Could you filter the records below down to the lines that include the word "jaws"?

----

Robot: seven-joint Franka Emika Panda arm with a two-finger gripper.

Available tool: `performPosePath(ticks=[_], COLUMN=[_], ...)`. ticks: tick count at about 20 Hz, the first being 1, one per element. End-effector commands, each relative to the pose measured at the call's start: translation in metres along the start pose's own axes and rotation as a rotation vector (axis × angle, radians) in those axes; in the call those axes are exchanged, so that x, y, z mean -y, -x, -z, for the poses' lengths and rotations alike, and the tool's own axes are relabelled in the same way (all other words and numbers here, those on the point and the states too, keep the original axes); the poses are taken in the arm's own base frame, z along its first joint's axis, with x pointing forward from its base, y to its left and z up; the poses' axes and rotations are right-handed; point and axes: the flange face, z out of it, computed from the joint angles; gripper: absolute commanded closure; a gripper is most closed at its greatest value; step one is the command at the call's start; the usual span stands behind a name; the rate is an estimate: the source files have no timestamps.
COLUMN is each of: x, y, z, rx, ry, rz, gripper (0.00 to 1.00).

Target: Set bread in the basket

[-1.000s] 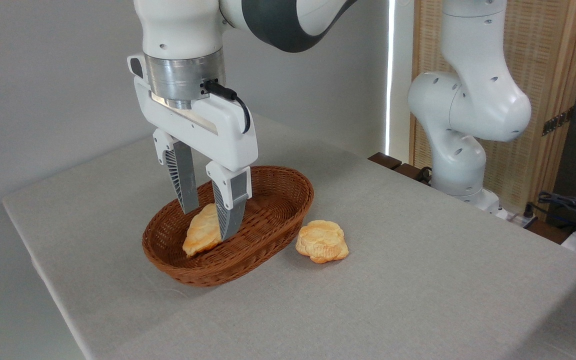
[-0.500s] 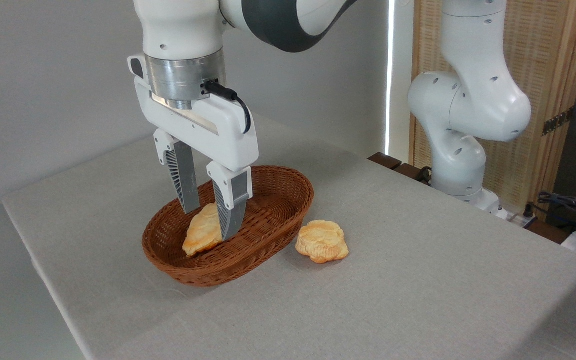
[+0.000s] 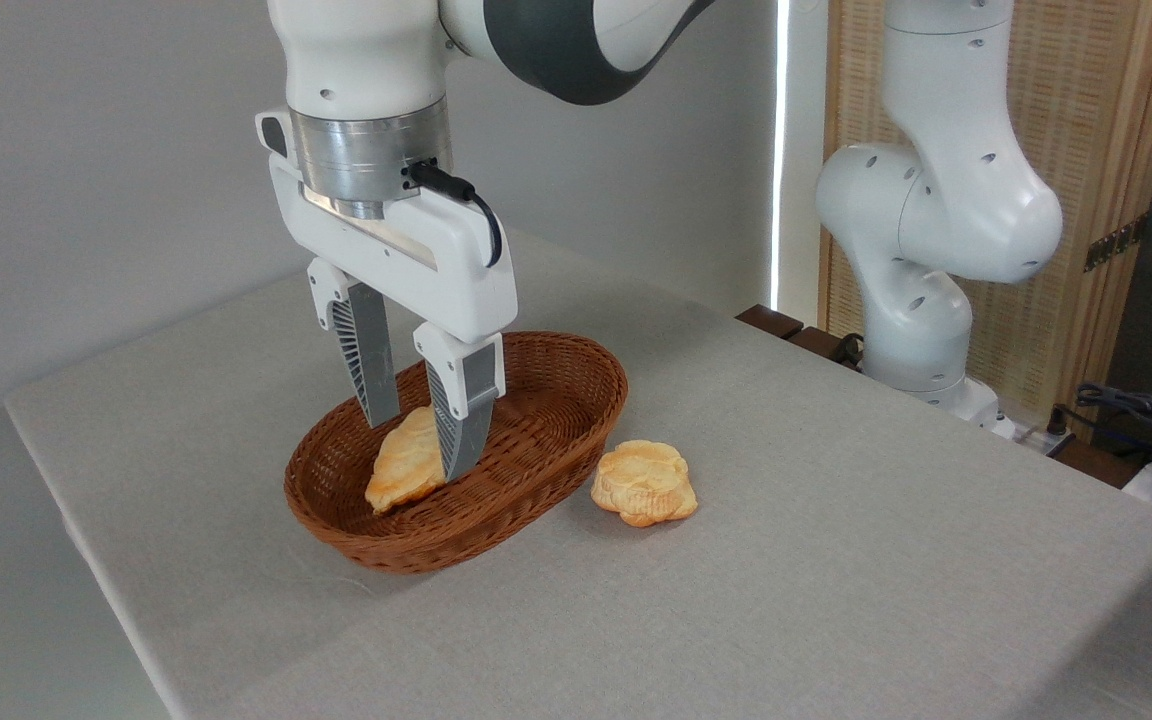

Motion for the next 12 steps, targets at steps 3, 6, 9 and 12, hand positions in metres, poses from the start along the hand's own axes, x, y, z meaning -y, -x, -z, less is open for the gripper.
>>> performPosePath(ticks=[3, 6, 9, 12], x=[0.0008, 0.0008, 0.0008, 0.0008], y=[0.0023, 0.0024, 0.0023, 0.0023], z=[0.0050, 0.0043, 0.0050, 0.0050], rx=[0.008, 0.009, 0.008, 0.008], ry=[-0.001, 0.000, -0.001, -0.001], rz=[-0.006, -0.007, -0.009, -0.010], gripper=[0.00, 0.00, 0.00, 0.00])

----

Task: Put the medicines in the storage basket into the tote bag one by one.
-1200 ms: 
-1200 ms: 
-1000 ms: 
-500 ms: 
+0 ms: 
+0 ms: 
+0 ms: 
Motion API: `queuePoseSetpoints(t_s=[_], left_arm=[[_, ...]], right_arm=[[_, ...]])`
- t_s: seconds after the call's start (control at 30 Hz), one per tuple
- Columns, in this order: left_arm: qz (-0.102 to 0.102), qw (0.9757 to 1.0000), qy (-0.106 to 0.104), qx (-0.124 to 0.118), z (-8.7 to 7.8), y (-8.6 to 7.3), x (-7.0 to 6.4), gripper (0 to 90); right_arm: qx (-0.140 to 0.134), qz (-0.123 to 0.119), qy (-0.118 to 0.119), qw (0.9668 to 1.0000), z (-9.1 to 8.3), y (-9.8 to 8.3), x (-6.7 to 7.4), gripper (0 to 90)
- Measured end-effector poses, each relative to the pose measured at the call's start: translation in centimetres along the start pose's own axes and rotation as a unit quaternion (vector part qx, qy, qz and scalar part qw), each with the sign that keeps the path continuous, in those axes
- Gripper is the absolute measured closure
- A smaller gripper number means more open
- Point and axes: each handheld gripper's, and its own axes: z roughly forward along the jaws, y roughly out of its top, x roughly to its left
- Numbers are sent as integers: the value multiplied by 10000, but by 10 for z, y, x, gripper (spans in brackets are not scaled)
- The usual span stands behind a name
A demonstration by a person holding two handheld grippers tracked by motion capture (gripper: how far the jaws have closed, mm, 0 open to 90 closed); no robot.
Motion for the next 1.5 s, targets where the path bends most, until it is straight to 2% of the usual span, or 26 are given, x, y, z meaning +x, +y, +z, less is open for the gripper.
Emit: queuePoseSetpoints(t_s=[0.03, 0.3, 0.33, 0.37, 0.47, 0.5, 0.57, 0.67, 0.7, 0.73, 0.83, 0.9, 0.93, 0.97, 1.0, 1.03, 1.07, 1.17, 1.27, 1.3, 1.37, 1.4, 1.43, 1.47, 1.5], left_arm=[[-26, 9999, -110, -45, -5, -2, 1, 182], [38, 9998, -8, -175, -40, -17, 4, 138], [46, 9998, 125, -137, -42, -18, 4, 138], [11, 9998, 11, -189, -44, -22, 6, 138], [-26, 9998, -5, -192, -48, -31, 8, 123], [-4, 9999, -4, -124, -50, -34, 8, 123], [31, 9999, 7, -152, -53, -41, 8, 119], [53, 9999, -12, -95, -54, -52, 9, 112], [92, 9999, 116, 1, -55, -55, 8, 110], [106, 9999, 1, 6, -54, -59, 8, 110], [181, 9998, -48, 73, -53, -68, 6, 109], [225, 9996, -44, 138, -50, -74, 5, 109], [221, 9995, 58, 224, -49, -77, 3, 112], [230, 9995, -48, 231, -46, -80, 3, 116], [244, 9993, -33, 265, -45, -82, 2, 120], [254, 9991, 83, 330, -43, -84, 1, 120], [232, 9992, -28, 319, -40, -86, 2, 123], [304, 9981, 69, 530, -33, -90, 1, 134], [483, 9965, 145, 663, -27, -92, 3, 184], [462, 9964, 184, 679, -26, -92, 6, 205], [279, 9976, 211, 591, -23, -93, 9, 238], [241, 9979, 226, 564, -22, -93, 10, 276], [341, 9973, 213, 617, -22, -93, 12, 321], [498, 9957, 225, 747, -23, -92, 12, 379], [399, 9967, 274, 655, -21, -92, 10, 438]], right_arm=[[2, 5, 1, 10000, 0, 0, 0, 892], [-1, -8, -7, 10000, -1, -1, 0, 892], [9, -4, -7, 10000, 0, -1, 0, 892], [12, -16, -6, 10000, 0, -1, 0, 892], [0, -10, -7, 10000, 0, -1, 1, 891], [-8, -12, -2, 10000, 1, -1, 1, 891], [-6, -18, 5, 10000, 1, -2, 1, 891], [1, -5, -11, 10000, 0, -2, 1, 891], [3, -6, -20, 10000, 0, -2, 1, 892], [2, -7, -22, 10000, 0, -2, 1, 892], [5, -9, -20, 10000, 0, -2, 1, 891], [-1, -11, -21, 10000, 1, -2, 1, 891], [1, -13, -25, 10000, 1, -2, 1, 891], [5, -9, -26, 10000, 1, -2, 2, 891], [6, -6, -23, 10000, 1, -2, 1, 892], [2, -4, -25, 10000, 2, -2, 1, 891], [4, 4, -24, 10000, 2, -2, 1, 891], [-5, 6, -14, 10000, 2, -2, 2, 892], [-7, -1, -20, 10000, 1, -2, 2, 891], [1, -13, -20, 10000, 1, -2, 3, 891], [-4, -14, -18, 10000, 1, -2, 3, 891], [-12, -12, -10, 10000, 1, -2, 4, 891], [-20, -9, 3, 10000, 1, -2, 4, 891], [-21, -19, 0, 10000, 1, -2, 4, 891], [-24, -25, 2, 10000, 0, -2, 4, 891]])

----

#### Solution to this exercise
- Point and axes: each handheld gripper's, and its own axes: z roughly forward along the jaws, y roughly out of its top, x roughly to its left
A demonstration by a person holding two handheld grippers tracked by motion capture (gripper: how far the jaws have closed, mm, 0 open to 90 closed); no robot.

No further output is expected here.